Isabelle de Glisezinski scite author profile

Atrial natriuretic peptide (ANP) receptors have been described on rodent adipocytes and expression of their mRNA is found in human adipose tissue. However, no biological effects associated with the stimulation of these receptors have been reported in this tissue. A putative lipolytic effect of natriuretic peptides was investigated in human adipose tissue. On isolated fat cells, ANP and brain natriuretic peptide (BNP) stimulated lipolysis as much as isoproterenol, a nonselective beta-adrenergic receptor agonist, whereas C-type natriuretic peptide (CNP) had the lowest lipolytic effect. In situ microdialysis experiments confirmed the potent lipolytic effect of ANP in abdominal s.c. adipose tissue of healthy subjects. A high level of ANP binding sites was identified in human adipocytes. The potency order defined in lipolysis (ANP > BNP > CNP) and the ANP-induced cGMP production sustained the presence of type A natriuretic peptide receptor in human fat cells. Activation or inhibition of cGMP-inhibited phosphodiesterase (PDE-3B) (using insulin and OPC 3911, respectively) did not modify ANP-induced lipolysis whereas the isoproterenol effect was decreased or increased.

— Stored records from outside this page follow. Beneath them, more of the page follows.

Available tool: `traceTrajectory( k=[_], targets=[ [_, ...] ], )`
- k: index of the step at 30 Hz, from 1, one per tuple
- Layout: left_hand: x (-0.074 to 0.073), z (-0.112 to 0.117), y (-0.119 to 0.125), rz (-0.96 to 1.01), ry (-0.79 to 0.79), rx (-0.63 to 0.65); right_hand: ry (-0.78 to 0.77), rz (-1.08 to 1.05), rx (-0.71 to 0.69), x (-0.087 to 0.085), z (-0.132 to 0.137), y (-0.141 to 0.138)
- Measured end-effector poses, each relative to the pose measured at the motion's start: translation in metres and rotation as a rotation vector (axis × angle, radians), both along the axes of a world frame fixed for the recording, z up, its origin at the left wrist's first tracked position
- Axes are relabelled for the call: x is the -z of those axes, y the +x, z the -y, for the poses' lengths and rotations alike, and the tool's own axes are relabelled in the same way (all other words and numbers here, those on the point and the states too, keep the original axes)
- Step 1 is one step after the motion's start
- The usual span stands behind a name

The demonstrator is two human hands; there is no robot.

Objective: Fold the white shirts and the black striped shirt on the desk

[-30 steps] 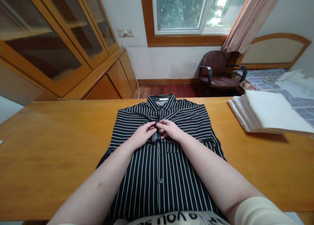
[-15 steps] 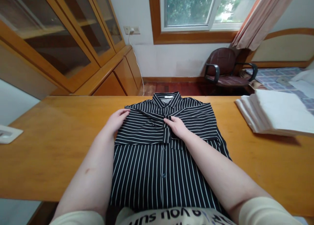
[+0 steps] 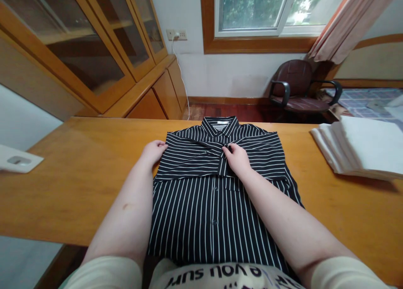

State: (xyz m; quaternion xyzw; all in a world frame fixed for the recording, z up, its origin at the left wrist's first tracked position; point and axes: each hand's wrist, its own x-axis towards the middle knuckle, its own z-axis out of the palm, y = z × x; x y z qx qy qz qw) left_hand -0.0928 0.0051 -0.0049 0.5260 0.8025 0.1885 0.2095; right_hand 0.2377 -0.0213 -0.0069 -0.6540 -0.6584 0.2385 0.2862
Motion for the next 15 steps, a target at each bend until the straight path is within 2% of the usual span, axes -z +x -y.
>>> traceTrajectory(
  k=[3,8,12,15],
  targets=[
    [0.003,-0.001,-0.001,-0.051,0.026,0.001,-0.041,0.149,-0.007,0.001,-0.001,0.000],
    [0.002,0.000,0.005,-0.096,0.113,0.015,-0.058,0.201,-0.011,0.001,-0.004,0.000],
    [0.004,0.000,0.015,-0.224,0.226,0.233,-0.068,0.185,-0.009,-0.001,-0.004,0.001],
    [0.008,0.000,0.022,-0.302,0.145,0.429,-0.078,0.198,-0.012,-0.001,-0.003,0.001]
  ],
)
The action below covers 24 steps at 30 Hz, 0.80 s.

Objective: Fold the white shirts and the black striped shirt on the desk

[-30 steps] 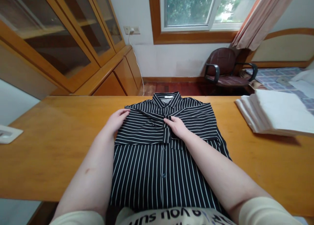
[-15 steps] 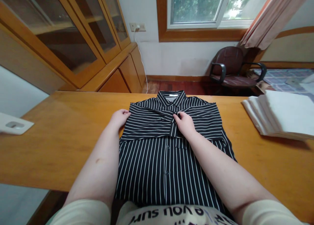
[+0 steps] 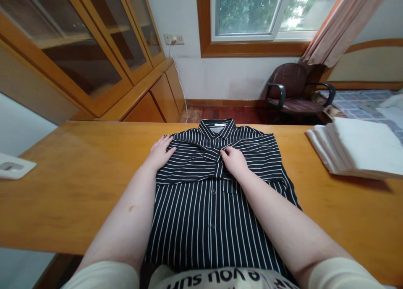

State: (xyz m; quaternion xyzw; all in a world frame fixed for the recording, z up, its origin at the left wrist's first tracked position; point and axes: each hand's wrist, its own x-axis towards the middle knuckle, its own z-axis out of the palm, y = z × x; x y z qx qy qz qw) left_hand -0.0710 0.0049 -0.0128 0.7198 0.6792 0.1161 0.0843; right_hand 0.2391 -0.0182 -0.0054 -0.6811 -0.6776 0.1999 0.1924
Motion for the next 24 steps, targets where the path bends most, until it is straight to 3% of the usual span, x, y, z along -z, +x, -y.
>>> traceTrajectory(
  k=[4,13,17,21,24],
  targets=[
    [0.005,-0.002,0.006,-0.104,-0.159,0.065,-0.003,0.012,-0.007,0.001,-0.001,0.001],
    [0.007,-0.004,0.017,-0.175,-0.196,-0.026,-0.017,0.069,-0.014,-0.001,-0.007,0.005],
    [0.001,-0.016,0.006,-0.128,-0.256,-0.018,-0.019,0.091,-0.018,-0.003,-0.005,0.006],
    [-0.007,-0.034,-0.023,0.096,-0.126,-0.029,-0.040,0.071,-0.005,-0.003,-0.006,0.008],
    [-0.005,-0.038,-0.038,0.192,0.001,-0.065,-0.033,0.052,0.001,-0.001,-0.008,0.010]
  ],
)
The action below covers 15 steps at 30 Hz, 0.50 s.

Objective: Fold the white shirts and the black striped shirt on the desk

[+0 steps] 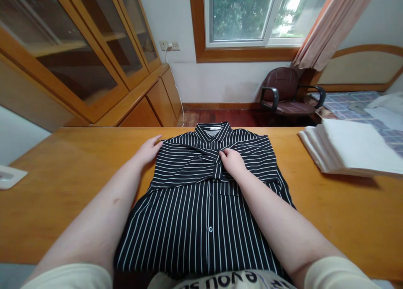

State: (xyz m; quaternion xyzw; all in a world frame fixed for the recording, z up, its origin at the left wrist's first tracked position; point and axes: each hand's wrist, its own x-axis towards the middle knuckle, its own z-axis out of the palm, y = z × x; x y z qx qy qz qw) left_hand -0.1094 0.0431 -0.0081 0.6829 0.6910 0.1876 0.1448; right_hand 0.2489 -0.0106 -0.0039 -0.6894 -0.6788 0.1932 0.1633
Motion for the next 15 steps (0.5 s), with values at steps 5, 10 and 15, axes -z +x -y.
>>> traceTrajectory(
  k=[5,10,15],
  targets=[
    [0.014,0.008,0.002,-0.010,0.008,0.034,-0.002,-0.008,0.003,0.000,-0.001,0.000],
    [0.019,0.007,0.010,-0.332,-0.107,0.136,0.026,0.003,0.018,0.000,-0.002,0.001],
    [0.018,-0.001,0.017,-0.434,-0.146,0.122,0.031,0.093,0.036,0.003,-0.005,0.005]
  ],
)
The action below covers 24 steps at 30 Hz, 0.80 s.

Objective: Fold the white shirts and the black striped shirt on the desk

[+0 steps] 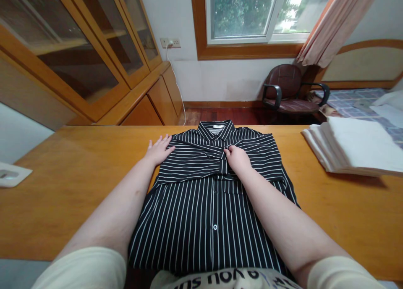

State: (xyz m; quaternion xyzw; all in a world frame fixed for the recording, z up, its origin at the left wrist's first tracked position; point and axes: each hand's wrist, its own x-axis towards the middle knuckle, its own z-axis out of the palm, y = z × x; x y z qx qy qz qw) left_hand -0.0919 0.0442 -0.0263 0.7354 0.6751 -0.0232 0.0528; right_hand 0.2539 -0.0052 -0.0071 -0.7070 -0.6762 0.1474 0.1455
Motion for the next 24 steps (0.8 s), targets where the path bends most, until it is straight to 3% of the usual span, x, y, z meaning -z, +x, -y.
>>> traceTrajectory(
  k=[4,7,10,12,15,19,22,24],
  targets=[
    [0.002,-0.003,0.003,-0.007,0.012,-0.005,0.000,0.042,0.021,0.000,0.000,0.001],
    [0.003,-0.004,0.004,0.011,0.021,-0.007,0.175,-0.009,-0.016,-0.003,0.005,0.001],
    [0.003,-0.005,0.004,0.053,0.033,-0.020,0.332,-0.057,-0.320,-0.004,0.012,-0.003],
    [0.002,-0.004,0.004,0.118,0.062,-0.053,0.284,-0.028,-0.529,0.001,0.014,-0.007],
    [0.001,0.005,0.001,0.323,0.152,-0.162,0.142,0.062,-0.623,0.011,0.014,-0.011],
    [0.001,0.044,-0.010,0.568,0.195,-0.273,0.090,0.096,-0.636,0.017,0.012,-0.011],
    [-0.001,0.090,-0.016,0.547,0.083,-0.161,0.095,0.097,-0.627,0.016,0.011,-0.011],
    [-0.003,0.119,-0.015,0.431,0.026,-0.100,0.098,0.099,-0.615,0.016,0.010,-0.010]
  ],
)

Moreover, inhibition of adenylyl cyclase activity (using a mixture of alpha(2)-adrenergic and adenosine A1 agonists receptors) did not change ANP- but suppressed isoproterenol-induced lipolysis. The noninvolvement of the PDE-3B was finally confirmed by measuring its activity under ANP stimulation. Thus, we demonstrate that natriuretic peptides are a new pathway controlling human adipose tissue lipolysis operating via a cGMP-dependent pathway that does not involve PDE-3B inhibition and cAMP production.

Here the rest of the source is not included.